At the trial, reporters swarm the courthouse in Honolulu. The court quickly dismisses the libel lawsuit against the newspapers. Without a lawyer, Walter defends himself against slander, even cross-examining himself as a "witness". The judge directs both Margaret and Walter to create a painting in one hour to prove who is the real artist. Margaret paints steadily, but Walter is hesitant, claiming his arm hurts too much to hold a paintbrush. Margaret completes her painting and wins the lawsuit. Outside the courthouse, Margaret says she doesn’t care about money and just wants credit for her paintings. A fan asks her to sign a copy of "Tomorrow's Masters" and she does, finally autographing her own work.Amy Adams as Margaret Keane
Christoph Waltz as Walter Keane
Danny Huston as Dick Nolan
Jon Polito as Enrico Banducci
Krysten Ritter as DeeAnn
Jason Schwartzman as Ruben
Terence Stamp as John Canaday
Madeleine Arthur as Jane
Delaney Raye as a young Jane
Writers Scott Alexander and Larry Karaszewski negotiated over the life rights with Margaret Keane, and wrote Big Eyes as a spec script. In October 2007, it was announced that development was moving forward with Alexander and Karaszewski directing their script, and nightclub operator Andrew Meieran fully financing an under-$20 million budget, through his Bureau of Moving Pictures banner. Kate Hudson and Thomas Haden Church were set to star, and filming was to begin in June 2008, but was pushed back over prospects from a new Screen Actors Guild contract.
In September 2010, it was announced that Tim Burton had also become involved as producer for the film. Principal photography was scheduled to start in April 2012, with Reese Witherspoon and Ryan Reynolds attached to star. By 2013, Burton had taken over directing and Big Eyes was set up at The Weinstein Company, with Amy Adams and Christoph Waltz starring. Filming began in July 2013.
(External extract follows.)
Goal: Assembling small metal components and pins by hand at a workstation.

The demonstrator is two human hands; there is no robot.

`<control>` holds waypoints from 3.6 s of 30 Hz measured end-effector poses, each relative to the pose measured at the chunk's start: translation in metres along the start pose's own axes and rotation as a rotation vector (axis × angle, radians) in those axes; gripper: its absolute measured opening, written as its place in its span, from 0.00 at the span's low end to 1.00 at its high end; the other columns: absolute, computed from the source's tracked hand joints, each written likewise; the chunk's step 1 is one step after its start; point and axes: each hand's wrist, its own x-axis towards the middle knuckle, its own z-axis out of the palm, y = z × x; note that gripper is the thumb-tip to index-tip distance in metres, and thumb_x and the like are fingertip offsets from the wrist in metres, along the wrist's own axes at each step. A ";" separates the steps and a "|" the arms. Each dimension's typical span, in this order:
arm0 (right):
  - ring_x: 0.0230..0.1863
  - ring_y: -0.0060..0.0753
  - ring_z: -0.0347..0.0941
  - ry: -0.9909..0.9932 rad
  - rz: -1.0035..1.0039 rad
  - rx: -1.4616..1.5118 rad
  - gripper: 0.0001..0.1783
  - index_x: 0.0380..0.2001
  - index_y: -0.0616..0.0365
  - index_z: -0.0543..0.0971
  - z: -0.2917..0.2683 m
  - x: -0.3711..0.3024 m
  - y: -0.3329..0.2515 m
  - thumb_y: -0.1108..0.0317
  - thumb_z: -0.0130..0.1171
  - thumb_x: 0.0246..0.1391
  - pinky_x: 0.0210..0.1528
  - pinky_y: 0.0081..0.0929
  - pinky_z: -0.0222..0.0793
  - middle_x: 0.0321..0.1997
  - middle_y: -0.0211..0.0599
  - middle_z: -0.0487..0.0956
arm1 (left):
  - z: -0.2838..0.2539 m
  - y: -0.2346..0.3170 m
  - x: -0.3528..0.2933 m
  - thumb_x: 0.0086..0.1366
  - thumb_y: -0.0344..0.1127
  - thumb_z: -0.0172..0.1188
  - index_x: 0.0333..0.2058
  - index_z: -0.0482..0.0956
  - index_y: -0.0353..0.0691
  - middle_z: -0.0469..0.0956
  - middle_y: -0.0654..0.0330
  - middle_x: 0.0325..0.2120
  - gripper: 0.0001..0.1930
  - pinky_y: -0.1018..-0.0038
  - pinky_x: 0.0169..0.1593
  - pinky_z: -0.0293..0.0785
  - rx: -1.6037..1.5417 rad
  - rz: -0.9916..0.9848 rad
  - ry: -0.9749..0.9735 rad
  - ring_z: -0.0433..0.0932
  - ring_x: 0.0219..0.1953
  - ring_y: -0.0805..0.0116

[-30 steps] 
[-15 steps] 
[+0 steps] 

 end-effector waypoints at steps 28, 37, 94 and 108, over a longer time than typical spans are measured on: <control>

Big Eyes is Burton's first film since Edward Scissorhands to be edited by someone other than Chris Lebenzon, who had other commitments with Maleficent the same year.
It was reported in November 2014 that singer Lana Del Rey would contribute with two original songs to the soundtrack. The songs "Big Eyes" and "I Can Fly", which Lana Del Rey wrote and performed, were leaked in December 2014; the soundtrack album and both songs were officially released on December 23, 2014.
Big Eyes earned $3 million during its opening weekend and grossed $14.5 million in North America and $14.8 million internationally, for a worldwide total gross of $29.3 million.
Big Eyes received positive reviews. On Rotten Tomatoes, the film holds a rating of 72%, based on 167 reviews, with an average rating of 6.6/10. The site's consensus reads: "Well-acted, thought-provoking, and a refreshing change of pace for Tim Burton, Big Eyes works both as a biopic and as a timelessly relevant piece of social commentary". On Metacritic, the film has a score of 62 out of 100, based on 40 critics, indicating "generally favorable reviews".